> **What you are asked to do**: Skip the pictures. Transcribe the rest of the data below without changing a word.

> **Collected data**:
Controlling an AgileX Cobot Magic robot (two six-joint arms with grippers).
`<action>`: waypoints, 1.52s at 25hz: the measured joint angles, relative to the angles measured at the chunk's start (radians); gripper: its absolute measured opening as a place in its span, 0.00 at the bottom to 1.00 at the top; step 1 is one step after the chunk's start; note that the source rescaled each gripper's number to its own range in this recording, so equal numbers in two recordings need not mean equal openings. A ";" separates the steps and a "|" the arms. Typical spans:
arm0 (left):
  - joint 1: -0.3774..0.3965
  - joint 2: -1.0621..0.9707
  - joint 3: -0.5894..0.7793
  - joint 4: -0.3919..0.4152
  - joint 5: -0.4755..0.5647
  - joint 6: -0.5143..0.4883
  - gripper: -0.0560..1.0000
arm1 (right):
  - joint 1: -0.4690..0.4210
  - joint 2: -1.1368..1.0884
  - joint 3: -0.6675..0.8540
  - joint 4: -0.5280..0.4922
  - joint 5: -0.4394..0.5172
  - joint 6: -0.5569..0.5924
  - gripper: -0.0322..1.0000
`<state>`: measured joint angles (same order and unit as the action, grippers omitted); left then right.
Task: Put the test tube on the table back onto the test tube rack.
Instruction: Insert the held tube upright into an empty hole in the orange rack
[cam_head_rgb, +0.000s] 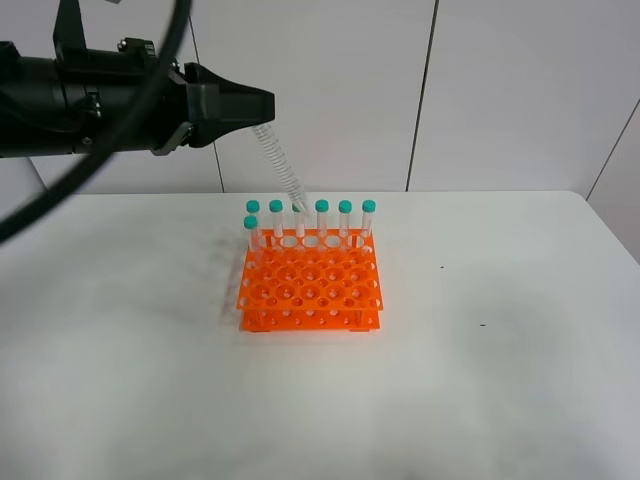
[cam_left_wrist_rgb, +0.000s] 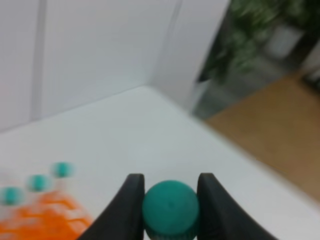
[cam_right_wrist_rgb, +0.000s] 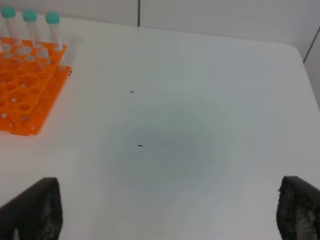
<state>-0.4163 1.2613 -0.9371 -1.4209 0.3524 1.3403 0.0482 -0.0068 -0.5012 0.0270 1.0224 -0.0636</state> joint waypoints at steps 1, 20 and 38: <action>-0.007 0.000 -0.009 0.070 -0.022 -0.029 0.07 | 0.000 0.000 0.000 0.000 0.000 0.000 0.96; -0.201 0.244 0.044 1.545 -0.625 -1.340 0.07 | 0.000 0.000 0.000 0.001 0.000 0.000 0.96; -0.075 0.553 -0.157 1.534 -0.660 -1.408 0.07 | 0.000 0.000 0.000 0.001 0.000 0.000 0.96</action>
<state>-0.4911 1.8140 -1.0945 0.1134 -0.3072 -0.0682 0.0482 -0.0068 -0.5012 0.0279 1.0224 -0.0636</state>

> **Exercise result**:
Controlling an AgileX Cobot Magic robot (two six-joint arms with grippers).
`<action>`: waypoints, 1.52s at 25hz: the measured joint angles, relative to the angles measured at the chunk's start (radians); gripper: its absolute measured opening as a place in its span, 0.00 at the bottom to 1.00 at the top; step 1 is one step after the chunk's start; note that the source rescaled each gripper's number to its own range in this recording, so equal numbers in two recordings need not mean equal openings. A ";" separates the steps and a "|" the arms. Typical spans:
arm0 (left):
  - joint 1: -0.3774..0.3965
  - joint 2: -1.0621..0.9707
  - joint 3: -0.5894..0.7793
  - joint 4: -0.3919..0.4152
  - joint 5: -0.4755..0.5647
  - joint 6: -0.5143..0.4883
  - gripper: -0.0560..1.0000
arm1 (right):
  - joint 1: -0.4690..0.4210
  - joint 2: -1.1368..1.0884
  - joint 3: -0.6675..0.8540
  - joint 4: -0.5280..0.4922
  - joint 5: -0.4394..0.5172
  - joint 6: -0.5569..0.5924
  - gripper: -0.0322..1.0000
`<state>`: measured joint angles (same order and unit as the action, grippers omitted); left then right.
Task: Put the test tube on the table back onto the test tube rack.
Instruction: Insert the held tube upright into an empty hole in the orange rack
[cam_head_rgb, +0.000s] 
[cam_left_wrist_rgb, +0.000s] 
[cam_right_wrist_rgb, +0.000s] 
<state>-0.4163 1.2613 -0.9371 -1.4209 0.3524 1.3403 0.0482 -0.0068 -0.5012 0.0270 1.0224 -0.0636</state> joint waypoints at steps 1, 20 and 38: <action>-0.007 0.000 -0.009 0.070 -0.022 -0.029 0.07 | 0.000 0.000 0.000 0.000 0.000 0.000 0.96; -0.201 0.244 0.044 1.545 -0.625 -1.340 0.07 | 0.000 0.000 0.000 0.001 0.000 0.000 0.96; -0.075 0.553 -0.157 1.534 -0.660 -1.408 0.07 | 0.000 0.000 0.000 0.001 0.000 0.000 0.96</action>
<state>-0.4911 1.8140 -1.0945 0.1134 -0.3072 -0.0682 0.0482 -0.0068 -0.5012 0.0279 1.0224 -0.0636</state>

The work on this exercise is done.